Mike Papantonio: Yeah well when you just looked at across the board, consumer issues, it was 70%, now it’s moved to 90%. It’s gonna get worse. But what needs up happening is they find these trolls. They find these characters that come out of industry that maybe worked for them in the past or they go to universities and they get these professors that are making a $150,000 a year and they want to make $400,000 a year so they get on the arbitration train.

It’s nothing but a food train for these bottom feeders. They truly are bottom feeders. If you take a look at most of their careers, their career is over. They have no other options except to be an arbitrator, and so the industry ends up paying them a lot of money, and of course they’re gonna rule for the industry every time.

In this case the point is this: an individual cannot go toe to toe with a corporation by themselves in a case like wage theft. If they’ve only had $20,000 stolen from them, it’s gonna cost them $200,000 to go to war. So what was in place was class action where you could have 20 of them get together, 30 of them, 100 of them get together and all say, “We’re gonna do this together. We’re gonna bring a class action against you.”

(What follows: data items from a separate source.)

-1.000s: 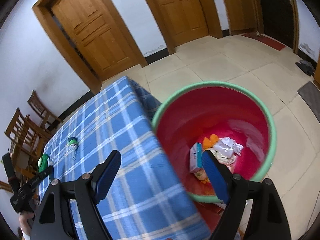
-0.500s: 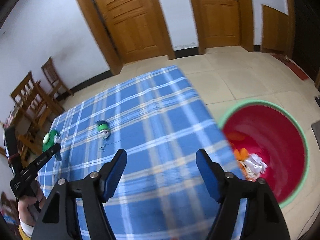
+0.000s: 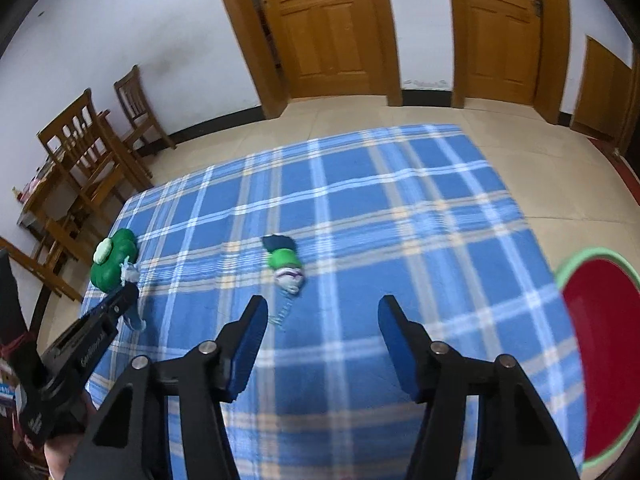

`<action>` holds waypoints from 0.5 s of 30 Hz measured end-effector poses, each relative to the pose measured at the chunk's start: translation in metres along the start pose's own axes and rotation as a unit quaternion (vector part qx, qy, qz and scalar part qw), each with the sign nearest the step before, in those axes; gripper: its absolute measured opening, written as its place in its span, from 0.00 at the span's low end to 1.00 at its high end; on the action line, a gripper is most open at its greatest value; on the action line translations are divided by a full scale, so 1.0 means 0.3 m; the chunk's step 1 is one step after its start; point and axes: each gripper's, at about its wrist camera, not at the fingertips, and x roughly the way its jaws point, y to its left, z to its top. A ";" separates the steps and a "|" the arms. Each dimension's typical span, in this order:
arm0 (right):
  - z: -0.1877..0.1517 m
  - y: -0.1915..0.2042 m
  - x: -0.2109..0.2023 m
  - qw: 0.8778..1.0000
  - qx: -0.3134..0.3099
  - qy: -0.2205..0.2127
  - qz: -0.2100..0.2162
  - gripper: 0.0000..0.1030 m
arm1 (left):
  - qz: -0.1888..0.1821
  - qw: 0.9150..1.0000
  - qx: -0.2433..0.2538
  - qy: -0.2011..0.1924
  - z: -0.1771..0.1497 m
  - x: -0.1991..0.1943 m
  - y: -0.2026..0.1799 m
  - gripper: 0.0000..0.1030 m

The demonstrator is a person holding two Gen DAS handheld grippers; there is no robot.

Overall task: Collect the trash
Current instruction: 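Grasp the green toy figure with the right gripper while the left gripper holds the tube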

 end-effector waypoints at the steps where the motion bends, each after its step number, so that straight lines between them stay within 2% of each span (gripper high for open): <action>1: 0.004 0.009 0.011 1.000 -0.003 0.002 0.002 0.56 | 0.000 1.000 -0.001 0.002 -0.003 0.004 0.003 0.09; 8: 0.030 0.050 0.089 1.000 -0.018 0.009 0.012 0.53 | -0.004 1.000 -0.010 0.002 -0.013 0.006 0.010 0.09; 15: 0.045 0.068 0.140 0.999 -0.032 0.012 0.008 0.45 | -0.004 1.000 -0.011 0.004 -0.013 0.007 0.012 0.09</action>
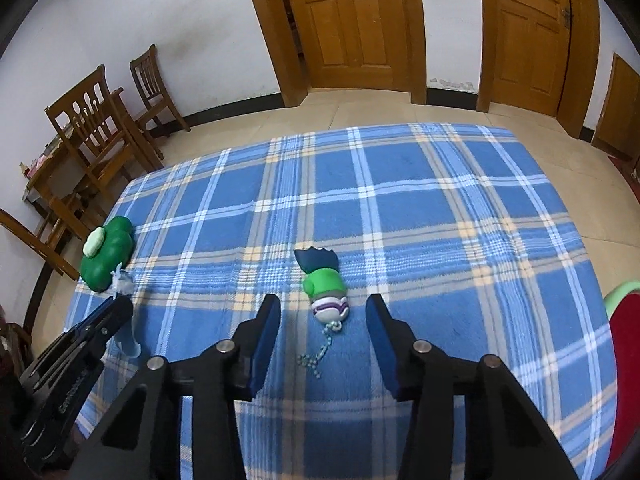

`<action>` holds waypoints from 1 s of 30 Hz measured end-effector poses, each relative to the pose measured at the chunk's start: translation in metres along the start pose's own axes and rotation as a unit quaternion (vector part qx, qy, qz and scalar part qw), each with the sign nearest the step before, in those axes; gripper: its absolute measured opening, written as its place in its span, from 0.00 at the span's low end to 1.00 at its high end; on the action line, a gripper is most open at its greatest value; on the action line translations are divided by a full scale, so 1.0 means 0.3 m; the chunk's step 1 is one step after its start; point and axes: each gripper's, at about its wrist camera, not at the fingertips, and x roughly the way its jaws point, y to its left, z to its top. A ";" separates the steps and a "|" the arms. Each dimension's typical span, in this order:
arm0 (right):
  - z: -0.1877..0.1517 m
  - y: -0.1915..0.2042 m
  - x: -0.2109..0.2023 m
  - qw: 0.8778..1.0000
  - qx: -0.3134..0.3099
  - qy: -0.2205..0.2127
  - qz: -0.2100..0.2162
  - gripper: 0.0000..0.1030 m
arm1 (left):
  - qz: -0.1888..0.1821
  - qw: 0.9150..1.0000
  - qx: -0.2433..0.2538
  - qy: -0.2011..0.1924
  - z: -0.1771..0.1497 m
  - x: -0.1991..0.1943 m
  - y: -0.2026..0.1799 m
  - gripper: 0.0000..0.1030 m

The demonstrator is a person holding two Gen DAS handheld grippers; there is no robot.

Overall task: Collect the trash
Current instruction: 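Grasp the green toy figure with the right gripper while the left gripper holds the tube, then carry the tube in the left gripper and green toy in the right gripper to the bucket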

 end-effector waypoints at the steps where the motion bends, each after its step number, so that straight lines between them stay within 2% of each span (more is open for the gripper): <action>1: 0.000 -0.001 0.005 1.000 0.000 0.001 -0.001 0.44 | 0.000 1.000 0.001 0.001 0.000 0.001 0.000 0.09; 5: 0.001 0.009 0.020 1.000 -0.006 -0.002 -0.003 0.35 | -0.001 1.000 0.002 0.003 -0.002 0.006 0.001 0.09; 7: 0.000 0.011 0.023 1.000 -0.008 -0.003 -0.002 0.26 | -0.001 1.000 0.002 0.003 -0.002 0.006 0.001 0.09; 9: -0.003 0.010 0.023 1.000 -0.009 -0.004 -0.003 0.22 | -0.001 1.000 0.002 0.003 -0.002 0.007 0.000 0.09; 19: -0.018 -0.034 -0.036 1.000 0.016 -0.017 0.011 0.22 | -0.003 1.000 0.002 0.002 -0.003 0.013 -0.003 0.09; 30: -0.065 -0.120 -0.224 0.996 0.060 -0.058 0.033 0.22 | -0.004 1.000 -0.001 0.002 -0.004 0.018 -0.002 0.09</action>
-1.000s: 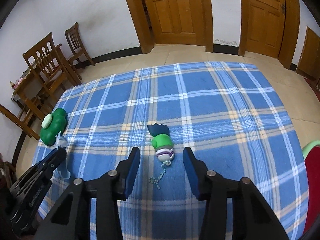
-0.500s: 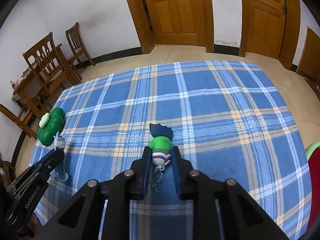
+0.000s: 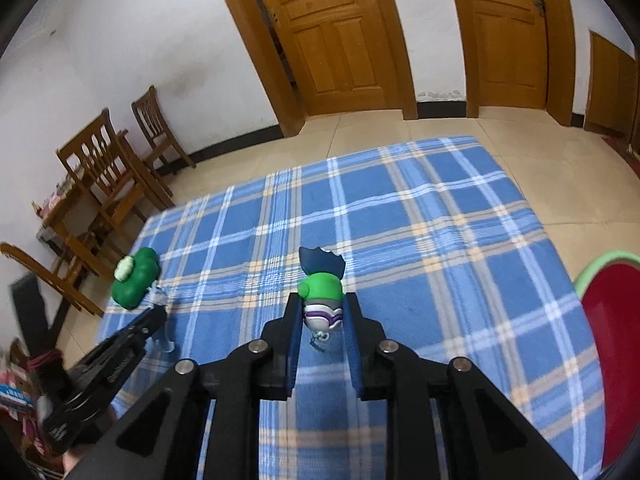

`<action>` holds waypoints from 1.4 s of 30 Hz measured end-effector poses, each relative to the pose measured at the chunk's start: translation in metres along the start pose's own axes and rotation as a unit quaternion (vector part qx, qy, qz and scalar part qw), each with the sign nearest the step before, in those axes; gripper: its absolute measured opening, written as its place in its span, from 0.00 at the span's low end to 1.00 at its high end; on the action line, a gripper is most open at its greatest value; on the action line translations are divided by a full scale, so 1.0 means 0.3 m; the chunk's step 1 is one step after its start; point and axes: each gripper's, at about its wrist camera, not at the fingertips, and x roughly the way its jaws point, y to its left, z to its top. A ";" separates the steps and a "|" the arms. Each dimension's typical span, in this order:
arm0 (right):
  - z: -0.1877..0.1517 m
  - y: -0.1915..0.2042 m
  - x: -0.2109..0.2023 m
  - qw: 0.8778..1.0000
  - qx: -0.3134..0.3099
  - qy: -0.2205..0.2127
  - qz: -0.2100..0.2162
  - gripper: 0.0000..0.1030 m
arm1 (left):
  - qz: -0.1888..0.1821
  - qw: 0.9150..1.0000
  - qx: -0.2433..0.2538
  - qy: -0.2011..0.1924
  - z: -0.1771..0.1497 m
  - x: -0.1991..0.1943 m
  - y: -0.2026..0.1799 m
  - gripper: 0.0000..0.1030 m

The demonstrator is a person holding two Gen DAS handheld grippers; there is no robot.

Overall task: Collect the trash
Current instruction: 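Carry the tube in the left gripper and green toy in the right gripper to the bucket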

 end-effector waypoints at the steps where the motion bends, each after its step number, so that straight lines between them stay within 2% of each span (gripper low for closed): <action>1: 0.000 -0.009 -0.018 1.000 0.004 -0.003 0.000 0.22 | 0.000 1.000 -0.001 0.000 0.000 0.000 0.000 0.09; 14: -0.037 -0.163 -0.224 0.998 0.048 -0.045 -0.024 0.22 | -0.003 1.000 -0.004 0.007 -0.003 0.002 -0.005 0.09; 28: -0.101 -0.354 -0.386 0.990 0.110 -0.077 -0.046 0.22 | -0.020 0.999 0.027 -0.002 -0.012 -0.104 -0.138 0.09; 37: -0.148 -0.489 -0.479 0.981 0.155 -0.098 -0.059 0.22 | -0.051 0.997 0.057 -0.005 -0.016 -0.174 -0.270 0.09; 42: -0.179 -0.563 -0.517 0.976 0.181 -0.106 -0.066 0.22 | -0.089 0.994 0.060 0.012 -0.021 -0.201 -0.340 0.09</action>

That the economy of scale made sense then. It actually worked. And so the Supreme Court did the bidding of corporations again, the same folks that you’d imagined would make a decision like this. I mean there’s never any surprise, is it? You can take a look at who wrote the majority opinions on this. It’s Roberts, it’s Anthony’s … It’s Kennedy, it’s Thomas, it’s Alito.

Farron Cousins: Gorsuch.

Mike Papantonio: Gorsuch. There are no surprises here. They come from corporations. Kennedy, who cares if the guy retires or not? We have this notion that Kennedy’s this great swing vote for liberals. That is ridiculous. Kennedy has been nothing but a punk for industry since he’s been on the court.

Farron Cousins: But he’s nothing more than another one of those socially liberal, fiscally conservative types who’s gonna go with corporations all the time, but you know what, let’s add a little point here, because again, we’ve researched this to hell and back. There was one arbitrator from a story that we’ve covered in California. She was hearing over 60 different cases per day, so on average, she spent about six minutes with each employee trying to arbitrate.

94% of her rulings went back to the company. So you get six minutes. You have to hire a lawyer, you know and if we’re only talking about $1000 or $5000 stolen from you here, you’re losing money on this even if you get your money back from the company.

Mike Papantonio: Yeah. Here’s what the industry understands. Their risk is zero. If they steal $50 every day from 100 employees, their risk is zero, because the one employee that lost $50 is not gonna sue them, because if they do they’re gonna go after that employee, they’re gonna lose their job. They’re gonna be isolated as far as being able to move up in the company, but more importantly, that employee can’t afford to do that.

There’s no way an attorney can even spend the time taking that to court for $50 lost in that hour, even if it’s 500 or 5000, the numbers don’t work. So here you’ve got the industry realizes this is a ticket to steal. The US Supreme Court has now said to us, this punk majority that we have that are nothing but an extension of corporate America, they have now decided that yeah, we’re gonna give you that ticket. Go ahead and steal, because the chances of you really having to face any problem are almost nonexistent.

Mike Papantonio is an American attorney and television and radio talk show host. He is past president of The National Trial Lawyers, the most prestigious trial lawyer association in America; and is one of the few living attorneys inducted into the Trial Lawyer Hall of Fame. He hosts the international television show "America's Lawyer"; and co-hosts Ring of Fire Radio, a nationally syndicated weekly radio program, with Robert F. Kennedy, Jr. and Sam Seder.